Глава V. Вождь Сожженных лесов

   В продолжение всего пути от Воладеро до Сожженных лесов оба всадника не сказали друг другу ни одного слова.
   Валентин снова возвратился к письму донны Розарио, стараясь припомнить его содержание.
   Искатель следов был вполне уверен, что оно было написано молодой девушкой под диктовку начальника Сожженных лесов и что ни одна в нем фраза не выражала настоящей ее мысли.
   Это письмо, по его мнению, было ничего более как ловушка.
   Охотник усиленно напрягал свой ум, стараясь открыть причины, побудившие капитана Грифитса прибегнуть к подобному средству для достижения какой-то скрытой цели.
   Иногда он готов был поверить, что донна Розарио писала это послание без посторонней помощи, и тогда поступок капитана Грифитса представлялся в его глазах действительно честным и великодушным
   Но вдруг он подымал голову и восклицал:
   — Это невозможно! Этот человек хитрит, он пробует поймать меня на удочку! Похититель донны Долорес де Кастелар, авантюрист, который решается вести постыдный торг с этим мерзавцем капитаном Кильдом и покупать у него несчастных молодых девушек с целью продать их потом мормонам, — такой человек не может быть честным. Он хочет меня провести, он хитрит, но для чего?
   И он снова погрузился в размышления.
   И действительно, все перечтенные охотником поступки капитана Джона Грифитса падали черным пятном на его репутацию.
   Уж одно похищение донны Долорес возмущало его до глубины души.
   Коммерческие сношения начальника Сожженных лесов с капитаном Кильдом, имеющие целью доставлять мормонам несчастных молодых девушек, силой отнятых у их родителей, внушали отвращение честной натуре Искателя следов, в его глазах человек, так цинически производивший, в виду всех, эту постыдную торговлю, не мог быть способен на доброе дело.
   Но несмотря на то, что он сознавал всю низость подобного поведения, что он инстинктивно чувствовал, что под этой маской кроется что-то темное, таинственное, чего ему никак не удавалось разгадать, — сомнение невольно вкрадывалось мало-помалу в его душу.
   — Кто знает? — говорил он, — но теперь все разъяснится!
   Теперь он уже не рассуждал утвердительно, он сомневался, он готов был даже выслушать оправдание капитана, быть может, в глубине своего сердца он искренно желал найти его невинным.

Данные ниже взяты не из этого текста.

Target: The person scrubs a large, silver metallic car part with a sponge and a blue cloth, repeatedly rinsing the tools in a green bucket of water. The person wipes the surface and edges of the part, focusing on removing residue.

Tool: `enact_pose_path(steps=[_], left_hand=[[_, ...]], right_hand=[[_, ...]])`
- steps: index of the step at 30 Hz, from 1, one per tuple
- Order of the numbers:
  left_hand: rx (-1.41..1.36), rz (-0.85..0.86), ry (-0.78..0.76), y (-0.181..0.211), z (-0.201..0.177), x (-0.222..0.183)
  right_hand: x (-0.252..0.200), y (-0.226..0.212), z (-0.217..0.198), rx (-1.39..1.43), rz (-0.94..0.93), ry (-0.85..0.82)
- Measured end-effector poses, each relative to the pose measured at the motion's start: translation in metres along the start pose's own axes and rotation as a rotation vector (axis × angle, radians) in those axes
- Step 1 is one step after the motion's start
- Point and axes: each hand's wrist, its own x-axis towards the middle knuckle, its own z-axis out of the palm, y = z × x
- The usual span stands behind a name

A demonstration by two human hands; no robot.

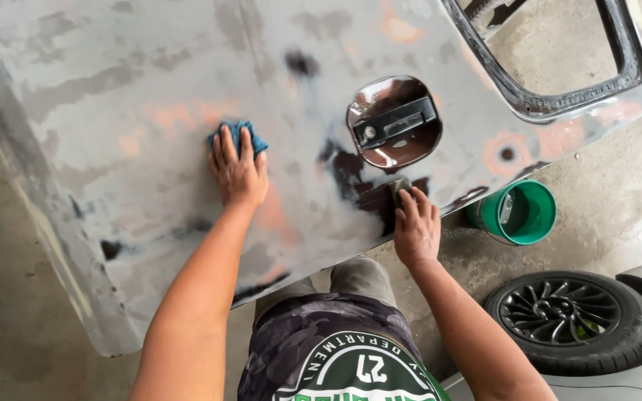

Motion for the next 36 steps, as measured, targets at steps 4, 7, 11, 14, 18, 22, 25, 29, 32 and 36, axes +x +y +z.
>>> enact_pose_path(steps=[4, 7, 11, 14, 18, 22, 25, 29, 32, 36], left_hand=[[-0.014, 0.033, -0.041, 0.073, 0.01, 0.034], [-0.002, 0.137, -0.045, 0.131, 0.022, 0.019], [-0.01, 0.483, -0.227, 0.186, 0.041, -0.068], [0.017, 0.611, -0.301, 0.148, 0.048, -0.137], [0.299, 0.242, -0.331, 0.048, -0.004, -0.185], [0.264, -0.107, -0.3, 0.018, -0.014, -0.207], [0.084, -0.374, -0.152, 0.041, -0.008, -0.205], [0.062, -0.482, -0.061, 0.067, -0.003, -0.2], [0.071, -0.431, -0.081, 0.068, -0.008, -0.201], [0.083, -0.376, -0.1, 0.059, -0.012, -0.203]], right_hand=[[0.003, 0.02, -0.007, -0.009, -0.127, -0.023], [0.016, 0.035, -0.022, 0.028, -0.25, -0.139], [0.037, 0.076, -0.033, 0.017, -0.382, -0.23], [0.055, 0.111, -0.036, 0.011, -0.402, -0.25], [0.079, 0.16, -0.042, 0.036, -0.376, -0.165], [0.088, 0.172, -0.027, 0.062, -0.239, -0.035], [0.08, 0.131, -0.009, 0.027, -0.176, 0.015], [0.059, 0.024, 0.01, 0.286, -0.466, -0.107], [0.051, -0.011, 0.018, 0.253, -0.71, -0.325], [0.074, 0.016, -0.017, 0.183, -0.704, -0.416]])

   У Валентина Гиллуа была прежде всего честная натура, прямой и благородный характер, и он, как и все люди, обладающие подобными качествами, старался во всем отыскать свои хорошие стороны.
   Между тем Пелон вовсе не предавался подобным размышлениям, он весело скакал рядом с Валентином, гордый и счастливый тем, что так удачно исполнил поручение своей госпожи, и заранее радовался тому, что посещение охотника доставит донне Розарио большое удовольствие.
   Было уже около трех часов пополудни, когда всадники достигли лагеря.
   Часовые допустили их приблизиться почти до самого подножья ретраншиментов.
   Пелона тотчас же узнали.
   — А, это вы! — сказал один из часовых.
   — Да, мистер Корник, — отвечал молодой человек, — я желал бы войти.
   — Я не вижу в этом никаких затруднений, но кто это еще с вами?
   Молодой человек приблизился, чтобы ответить. Валентин остановил его.
   — Молодая дама, которой вы оказали большую услугу, просила меня через этого молодого человека посетить ее, могу ли я теперь быть принят?
   — Отчего же нет! — отвечал старый авантюрист, — этой даме предоставлено полное право распоряжаться своими действиями по своему усмотрению и принимать кого ей угодно.
   Позвольте мне только предупредить об этом лейтенанта, для соблюдения формальности; тогда я отопру вам барьер, и вы можете свободно пройти к этой даме. Попроси лейтенанта Маркотета прийти сюда на минуту, — продолжал он, обращаясь к своему товарищу.
   Лейтенант Маркотет был недалеко и через пять минут подошел к барьеру.
   Старый Корник в нескольких словах объяснил ему, в чем было дело.
   — А, хорошо! — сказал лейтенант, — отоприте барьер и впустите этих двух господ.
   Валентин и Пелон въехали в лагерь.
   Лейтенант, почтительно поклонившись охотнику, сказал ему:
   — Вы желаете, милостивый государь, видеть донну Розарио де Пребуа-Крансе?
   — Да, милостивый государь, — сказал Валентин, отвечая на поклон, — если это возможно?
   — Как если это возможно? Напротив, ничего нет легче! Идите за этим молодым человеком, который, как мне кажется, оказал большую услугу этой даме; он проведет вас прямо к ней.
   — Благодарю вас, милостивый государь.
   — Очень рад, что имел возможность удовлетворить вашу просьбу, милостивый государь.
   Они оба вежливо раскланялись, и лейтенант удалился, между тем как Валентин последовал за Пелоном.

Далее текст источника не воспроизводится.